### What to work on
Give the number of lines below that contain "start", with no other output.
- - -
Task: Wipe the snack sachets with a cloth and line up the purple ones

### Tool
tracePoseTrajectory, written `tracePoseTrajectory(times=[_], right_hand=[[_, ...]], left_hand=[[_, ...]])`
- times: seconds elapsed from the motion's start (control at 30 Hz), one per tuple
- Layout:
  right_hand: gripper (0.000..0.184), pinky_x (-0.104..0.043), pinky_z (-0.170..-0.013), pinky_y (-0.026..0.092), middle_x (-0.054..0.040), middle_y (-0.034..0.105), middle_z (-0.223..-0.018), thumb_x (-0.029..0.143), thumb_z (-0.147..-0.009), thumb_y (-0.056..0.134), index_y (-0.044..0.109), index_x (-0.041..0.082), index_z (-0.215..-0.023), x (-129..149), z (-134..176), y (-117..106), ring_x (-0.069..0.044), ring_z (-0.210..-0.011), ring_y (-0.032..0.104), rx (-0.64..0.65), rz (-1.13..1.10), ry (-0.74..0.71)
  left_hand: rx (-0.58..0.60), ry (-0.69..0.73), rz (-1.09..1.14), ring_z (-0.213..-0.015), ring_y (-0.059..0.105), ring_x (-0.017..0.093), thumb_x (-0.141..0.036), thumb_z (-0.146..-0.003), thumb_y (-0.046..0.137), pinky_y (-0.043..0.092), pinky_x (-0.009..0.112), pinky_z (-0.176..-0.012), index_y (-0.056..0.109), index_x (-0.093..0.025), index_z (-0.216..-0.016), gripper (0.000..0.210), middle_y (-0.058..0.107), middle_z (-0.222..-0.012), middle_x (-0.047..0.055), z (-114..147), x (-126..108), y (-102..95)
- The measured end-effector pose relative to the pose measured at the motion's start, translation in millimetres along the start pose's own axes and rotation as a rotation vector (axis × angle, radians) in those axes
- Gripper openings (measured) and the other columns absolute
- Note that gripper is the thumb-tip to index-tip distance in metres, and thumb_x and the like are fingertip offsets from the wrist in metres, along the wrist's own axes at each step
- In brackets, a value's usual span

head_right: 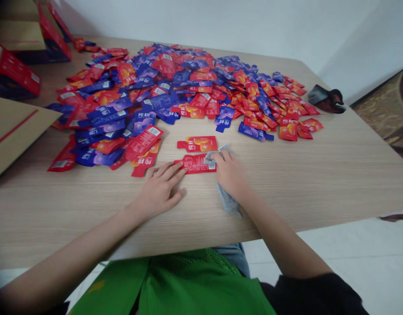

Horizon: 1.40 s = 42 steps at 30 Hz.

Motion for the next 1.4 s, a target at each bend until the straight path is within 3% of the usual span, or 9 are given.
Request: tracePoseTrajectory(times=[0.1, 0.2, 0.33, 0.43, 0.6, 0.87, 1.0, 1.17, 1.4], right_hand=[[0.036, -0.041, -0.088, 0.045, -0.0122, 0.059, -0.108, 0.002, -0.082, 0.040, 0.062, 0.017, -0.107, -13.8, 0.1, -14.4, -0.027, -0.100, 0.054, -0.043, -0.089, 0.066], [0.036, -0.039, -0.089, 0.044, -0.0109, 0.058, -0.109, 0.003, -0.083, 0.041, 0.061, 0.018, -0.109, 15.7, -11.6, -25.4, -0.026, -0.103, 0.053, -0.144, -0.154, 0.019], [0.031, -0.038, -0.088, 0.040, -0.0088, 0.059, -0.116, 0.010, -0.090, 0.044, 0.061, 0.021, -0.114, 84.1, -27.6, -2.7, -0.025, -0.102, 0.050, -0.042, -0.102, -0.229], [0.027, -0.039, -0.085, 0.037, -0.0095, 0.061, -0.114, 0.016, -0.092, 0.047, 0.062, 0.022, -0.114, 96.5, -27.8, 16.0, -0.026, -0.100, 0.048, 0.049, 0.007, -0.281], [0.030, -0.038, -0.081, 0.037, -0.0096, 0.061, -0.112, 0.009, -0.088, 0.045, 0.065, 0.020, -0.107, 52.4, -8.4, 9.1, -0.027, -0.098, 0.047, 0.055, 0.051, -0.173], [0.035, -0.038, -0.089, 0.043, -0.0089, 0.059, -0.104, -0.001, -0.076, 0.041, 0.064, 0.018, -0.095, -18.0, 12.6, -9.6, -0.025, -0.100, 0.054, 0.004, -0.213, -0.009], [0.035, -0.037, -0.089, 0.043, -0.0078, 0.058, -0.103, 0.001, -0.079, 0.041, 0.064, 0.020, -0.097, 12.4, 3.9, -24.9, -0.023, -0.099, 0.054, -0.074, -0.269, -0.055], [0.031, -0.038, -0.086, 0.040, -0.0080, 0.060, -0.109, 0.005, -0.084, 0.045, 0.067, 0.022, -0.097, 63.9, 3.5, -2.0, -0.024, -0.099, 0.049, 0.059, -0.125, -0.245], [0.028, -0.040, -0.089, 0.042, -0.0078, 0.063, -0.106, 0.011, -0.079, 0.048, 0.070, 0.022, -0.091, -37.3, 23.7, -16.9, -0.025, -0.100, 0.055, 0.137, -0.045, 0.113]], left_hand=[[0.019, 0.004, -0.004, -0.137, 0.035, 0.034, -0.047, -0.093, 0.045, 0.031, 0.053, -0.103, 0.048, -0.022, -0.142, 0.056, 0.044, -0.151, 0.010, 0.4, 0.3, 1.0], [0.031, 0.018, -0.018, -0.138, 0.034, 0.035, -0.049, -0.093, 0.045, 0.031, 0.053, -0.104, 0.047, -0.023, -0.143, 0.057, 0.043, -0.151, 0.009, 0.8, -1.9, 1.1], [0.051, 0.036, -0.038, -0.133, 0.039, 0.037, -0.050, -0.091, 0.049, 0.031, 0.054, -0.105, 0.055, -0.020, -0.136, 0.054, 0.054, -0.139, 0.012, 0.6, -6.8, 0.1], [0.062, 0.038, -0.055, -0.132, 0.041, 0.036, -0.046, -0.092, 0.048, 0.031, 0.054, -0.106, 0.056, -0.020, -0.134, 0.050, 0.058, -0.134, 0.012, 0.3, -8.8, 0.0], [0.089, 0.046, -0.047, -0.140, 0.032, 0.036, -0.044, -0.095, 0.043, 0.030, 0.055, -0.107, 0.046, -0.024, -0.143, 0.052, 0.045, -0.149, 0.008, 0.6, -7.3, 4.8], [0.108, 0.060, -0.039, -0.141, 0.031, 0.035, -0.046, -0.094, 0.045, 0.028, 0.055, -0.108, 0.045, -0.027, -0.144, 0.053, 0.040, -0.154, 0.005, 1.6, -3.6, 7.0], [0.114, 0.075, -0.050, -0.141, 0.031, 0.035, -0.046, -0.095, 0.044, 0.029, 0.056, -0.108, 0.045, -0.027, -0.144, 0.053, 0.039, -0.154, 0.005, 1.3, -5.2, 5.3], [0.123, 0.057, -0.070, -0.142, 0.030, 0.036, -0.046, -0.095, 0.042, 0.028, 0.056, -0.109, 0.047, -0.024, -0.143, 0.053, 0.042, -0.152, 0.006, 1.3, -4.8, 8.4], [0.160, 0.040, -0.036, -0.134, 0.041, 0.033, -0.039, -0.092, 0.046, 0.039, 0.052, -0.102, 0.055, -0.027, -0.136, 0.046, 0.049, -0.146, 0.006, -10.9, -6.1, -8.3]])
Point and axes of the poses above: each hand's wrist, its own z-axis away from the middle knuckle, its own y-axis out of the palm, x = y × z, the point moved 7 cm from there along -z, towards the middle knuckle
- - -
### Written reply
2